In terms of safety, there was no statistically significant difference in complications between BAE using 500–750 μm Embosphere microspheres and BAE using 700–900 μm microspheres, and no major complications were observed. The occurrence of minor complications, such as cough/expectoration, fever, chest pain, nausea/vomiting, allergy, ecchymosis at the puncture site, and dyspnea, was frequently observed in BAE procedures, consistent with findings from previous studies [4, 5, 8, 9]. One potential explanation for the absence of major complications is that the microspheres used in the procedure had diameters of either 500–750 μm or 700–900 μm, allowing them to be appropriately positioned in the pulmonary artery without causing occlusion of the normal peripheral branches. This feature reduces the likelihood of more severe complications (such as myocardial infarction or stroke) caused by ischemia.

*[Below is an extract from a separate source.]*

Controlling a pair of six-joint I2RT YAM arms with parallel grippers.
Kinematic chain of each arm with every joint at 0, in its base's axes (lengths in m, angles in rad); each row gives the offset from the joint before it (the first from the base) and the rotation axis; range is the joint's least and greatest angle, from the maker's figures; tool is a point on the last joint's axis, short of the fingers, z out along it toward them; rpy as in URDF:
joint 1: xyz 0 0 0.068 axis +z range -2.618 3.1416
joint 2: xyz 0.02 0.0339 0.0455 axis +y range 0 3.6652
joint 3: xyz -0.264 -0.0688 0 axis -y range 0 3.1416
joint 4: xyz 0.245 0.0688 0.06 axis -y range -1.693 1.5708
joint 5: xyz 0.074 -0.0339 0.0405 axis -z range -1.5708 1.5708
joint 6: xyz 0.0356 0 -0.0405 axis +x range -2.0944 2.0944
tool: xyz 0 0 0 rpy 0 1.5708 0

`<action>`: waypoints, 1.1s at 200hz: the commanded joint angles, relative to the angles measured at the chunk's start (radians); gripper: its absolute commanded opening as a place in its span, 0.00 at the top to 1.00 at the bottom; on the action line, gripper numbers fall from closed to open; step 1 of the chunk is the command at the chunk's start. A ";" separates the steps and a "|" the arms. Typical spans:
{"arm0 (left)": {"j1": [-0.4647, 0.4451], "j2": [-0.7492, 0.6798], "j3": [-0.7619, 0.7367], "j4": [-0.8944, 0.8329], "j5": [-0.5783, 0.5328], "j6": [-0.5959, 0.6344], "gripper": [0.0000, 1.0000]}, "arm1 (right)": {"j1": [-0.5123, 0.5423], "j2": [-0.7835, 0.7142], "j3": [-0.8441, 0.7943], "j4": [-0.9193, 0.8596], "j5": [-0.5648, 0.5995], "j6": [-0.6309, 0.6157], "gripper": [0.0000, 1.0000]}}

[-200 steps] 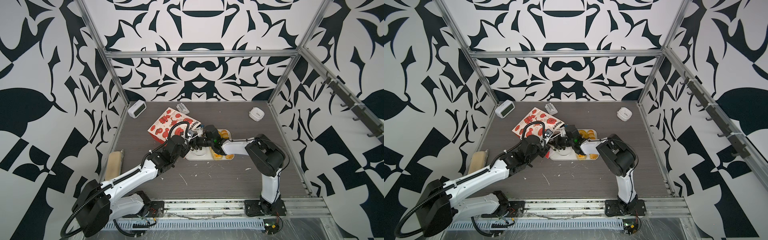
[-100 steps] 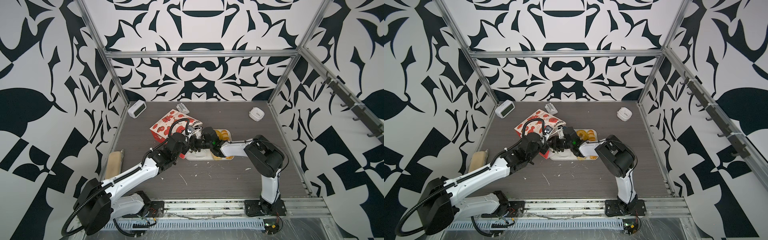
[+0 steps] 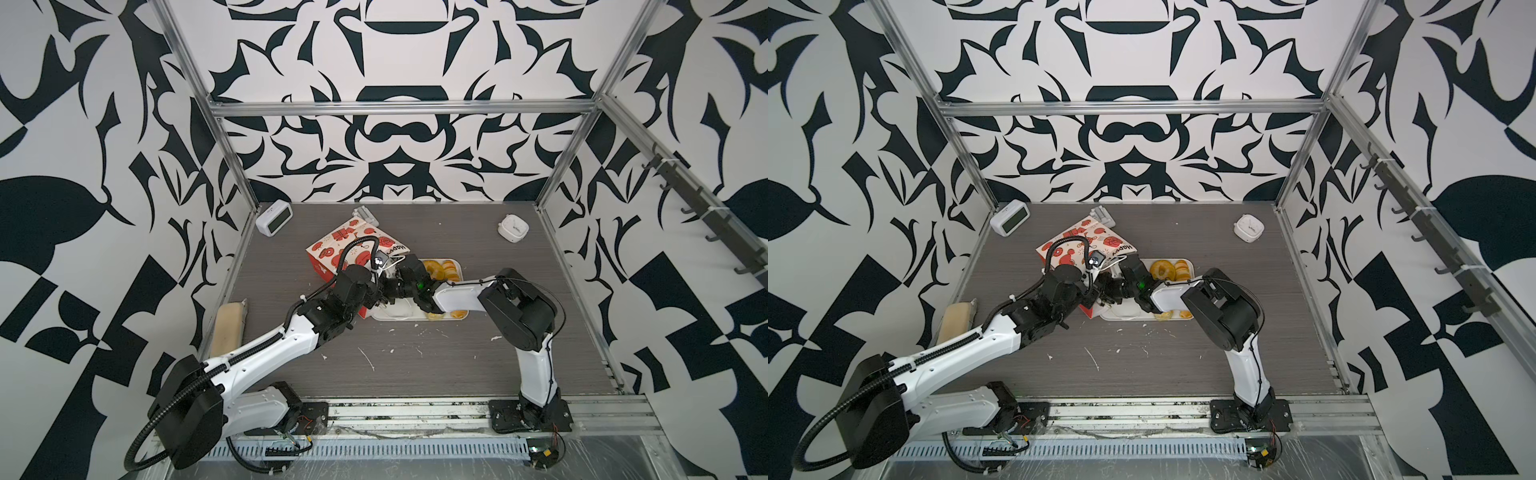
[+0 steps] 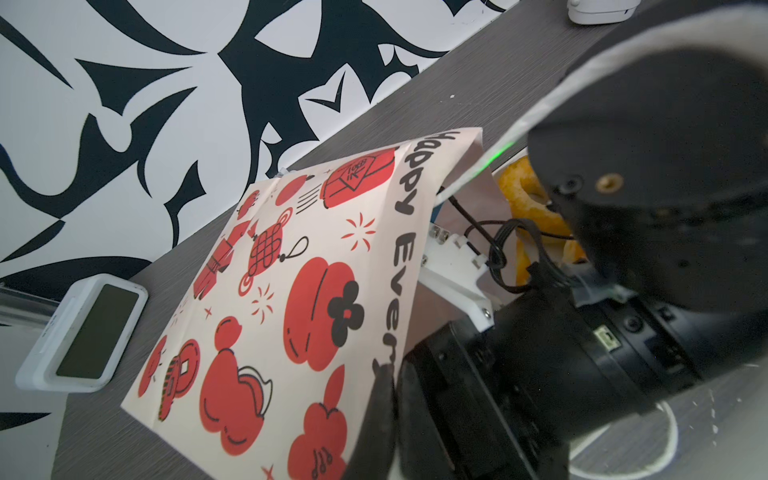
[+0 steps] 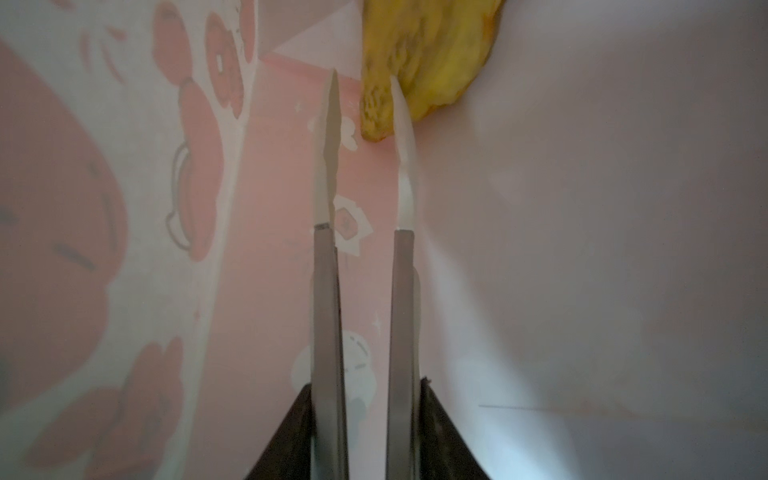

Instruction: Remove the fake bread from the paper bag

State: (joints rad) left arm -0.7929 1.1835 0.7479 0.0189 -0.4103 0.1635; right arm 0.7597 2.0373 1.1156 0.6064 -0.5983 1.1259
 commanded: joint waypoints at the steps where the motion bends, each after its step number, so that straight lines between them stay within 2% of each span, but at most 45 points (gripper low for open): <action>1: -0.003 -0.027 0.021 0.026 0.031 -0.018 1.00 | -0.006 0.002 0.062 0.048 0.025 -0.008 0.60; 87: -0.003 -0.059 -0.001 0.012 0.037 -0.021 1.00 | -0.031 0.072 0.121 0.097 0.031 0.017 0.63; 119: -0.003 -0.060 -0.004 0.012 0.038 -0.021 1.00 | -0.040 0.070 0.106 0.116 0.037 0.021 0.76; 149: -0.002 -0.057 -0.007 0.013 0.027 -0.017 1.00 | -0.041 0.066 0.082 0.145 0.037 0.034 0.93; 186: -0.002 -0.053 -0.010 0.012 0.014 -0.015 1.00 | -0.042 0.028 0.018 0.183 0.041 0.046 0.99; 220: -0.002 -0.039 -0.011 0.012 0.001 -0.009 1.00 | -0.042 -0.053 -0.080 0.208 0.046 0.050 1.00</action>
State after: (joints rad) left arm -0.7918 1.1511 0.7460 0.0185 -0.4038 0.1612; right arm 0.7284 2.0945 1.0786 0.7136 -0.5831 1.1702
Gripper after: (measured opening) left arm 0.054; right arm 0.233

Our study aimed to address a gap in the literature by conducting a comparative analysis of the efficacy and safety profiles of microspheres ranging from 500 to 750 μm and 700–900 μm, specifically in the context of bronchial artery embolization (BAE) treatment for hemoptysis patients. Our findings indicate that the 500–750 μm microspheres exhibit comparable efficacy and safety to the 700–900 μm microspheres in controlling hemoptysis. Additionally, considering the more favorable cost associated with the 700–900 μm microspheres compared to the 500–750 μm microspheres, our evidence suggests that the former may serve as a viable alternative in BAE treatment. However, the present study still has some limitations, including (1) considering the small sample size in our study, more patients from multiple centers are necessary for statistical validation; (2) a patient’s prognosis was also influenced by the management of their underlying respiratory disorders, such as antibiotic usage, blood oxygen levels, and inflammation index; (3) this is a retrospective observational study conducted in a single center. The choice of the diameter of the embolized microspheres is determined by the personal experience of different operators, which might result in a selective bias for embolic agents.

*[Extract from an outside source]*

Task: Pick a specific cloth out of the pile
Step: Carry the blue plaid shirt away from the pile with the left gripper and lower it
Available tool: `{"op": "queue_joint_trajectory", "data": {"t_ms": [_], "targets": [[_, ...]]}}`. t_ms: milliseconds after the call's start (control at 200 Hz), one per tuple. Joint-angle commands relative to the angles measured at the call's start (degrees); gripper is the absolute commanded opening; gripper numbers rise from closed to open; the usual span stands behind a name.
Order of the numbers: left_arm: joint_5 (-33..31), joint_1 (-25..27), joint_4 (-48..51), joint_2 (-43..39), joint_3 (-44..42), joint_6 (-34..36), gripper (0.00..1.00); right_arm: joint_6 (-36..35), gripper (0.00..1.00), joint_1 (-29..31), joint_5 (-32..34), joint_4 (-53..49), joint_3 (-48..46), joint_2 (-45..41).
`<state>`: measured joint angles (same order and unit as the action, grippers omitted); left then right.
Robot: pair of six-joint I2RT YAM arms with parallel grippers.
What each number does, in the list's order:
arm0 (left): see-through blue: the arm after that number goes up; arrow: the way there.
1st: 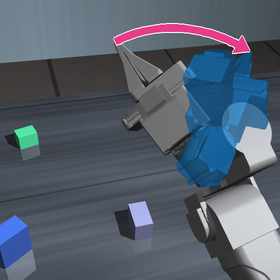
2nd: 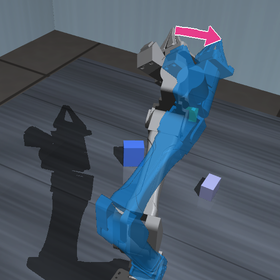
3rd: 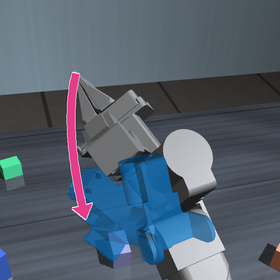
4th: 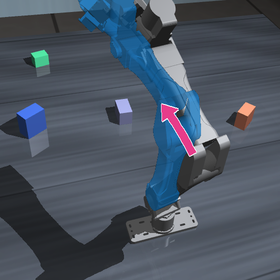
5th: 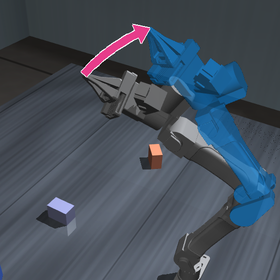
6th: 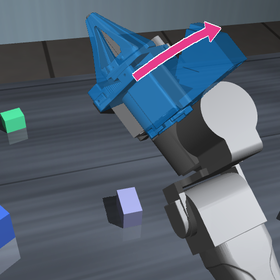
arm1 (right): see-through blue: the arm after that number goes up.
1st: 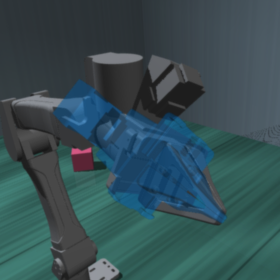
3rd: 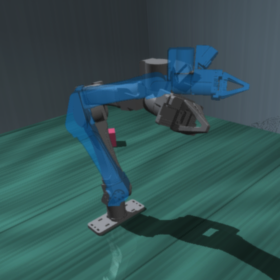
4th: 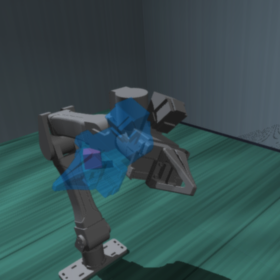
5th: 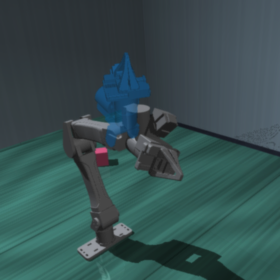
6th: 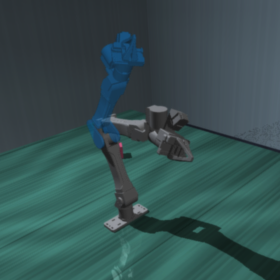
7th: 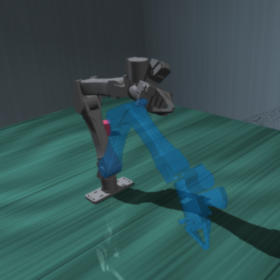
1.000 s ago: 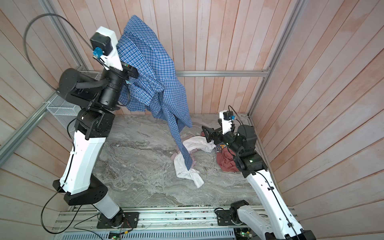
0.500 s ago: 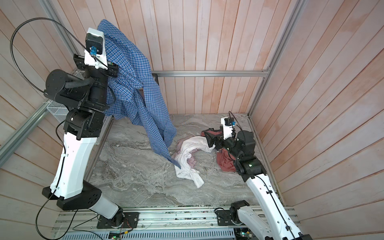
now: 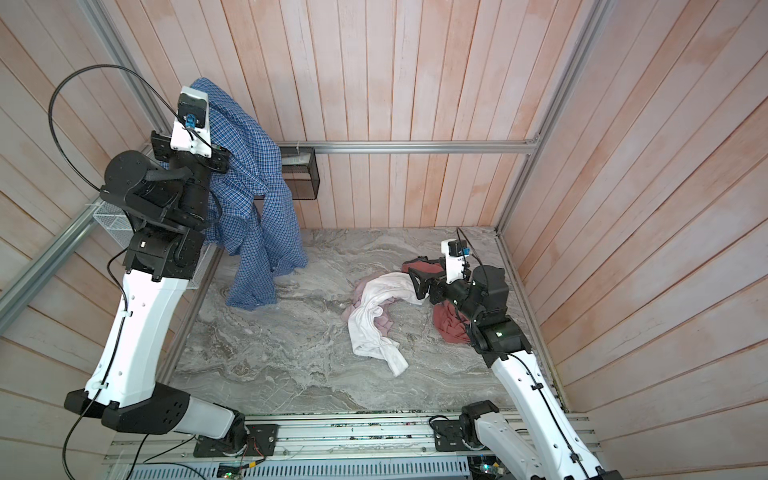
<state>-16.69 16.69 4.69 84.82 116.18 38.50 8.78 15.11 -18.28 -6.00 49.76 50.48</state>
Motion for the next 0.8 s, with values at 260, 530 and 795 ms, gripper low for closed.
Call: {"op": "queue_joint_trajectory", "data": {"t_ms": [260,530,795], "targets": [[-2.21,-7.8,-8.55,-4.55,-25.55,-4.62,0.0,-0.29,0.98,-0.25,0.67,-0.74,-1.68,-2.31],[-2.33,-12.73,-7.45,-5.77,-37.08,-11.78,0.0,0.45,0.98,-0.39,2.9,-2.08,-2.25,-2.23],[11.74,-13.93,-1.41,-11.27,-44.29,-25.87,0.0,1.72,0.98,-0.52,2.79,-1.2,-4.73,-1.8]]}}
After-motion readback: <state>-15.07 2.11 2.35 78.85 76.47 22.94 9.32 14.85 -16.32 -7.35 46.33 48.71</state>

In summary, the utilization of BAE with 700–900 μm microspheres demonstrates similar levels of effectiveness and safety as BAE with 500–700 μm microspheres in the treatment of hemoptysis. However, it is important to note that the former option is less economically efficient. Consequently, it is advisable to prioritize the use of 700–900 μm microspheres for managing hemoptysis resulting from bronchiectasis.
Others♦ included IPA, ICA, IMA, TTA or CTA IPA inferior phrenic artery, ICA intercostal artery, IMA internal mammary artery, TTA thyrocervical trunk artery, CTA costocervical trunk artery, and SPSs systemic arterial-pulmonary circulation shunts. BA Bronchial artery.
Declarations
Competing interests
The authors declare no competing interests.
Ethics approval and consent to participate
This study followed the guidelines of the World Medical Association Declaration of Helsinki and was approved by the Ethics Committee of Nanjing Gaochun Peoples Hospital (Ethical review no. 2022-015-01). The requirement for informed consent was waived by the Ethics Committee of Nanjing Gaochun Peoples due to its retrospective nature.
Consent for publication
Not applicable.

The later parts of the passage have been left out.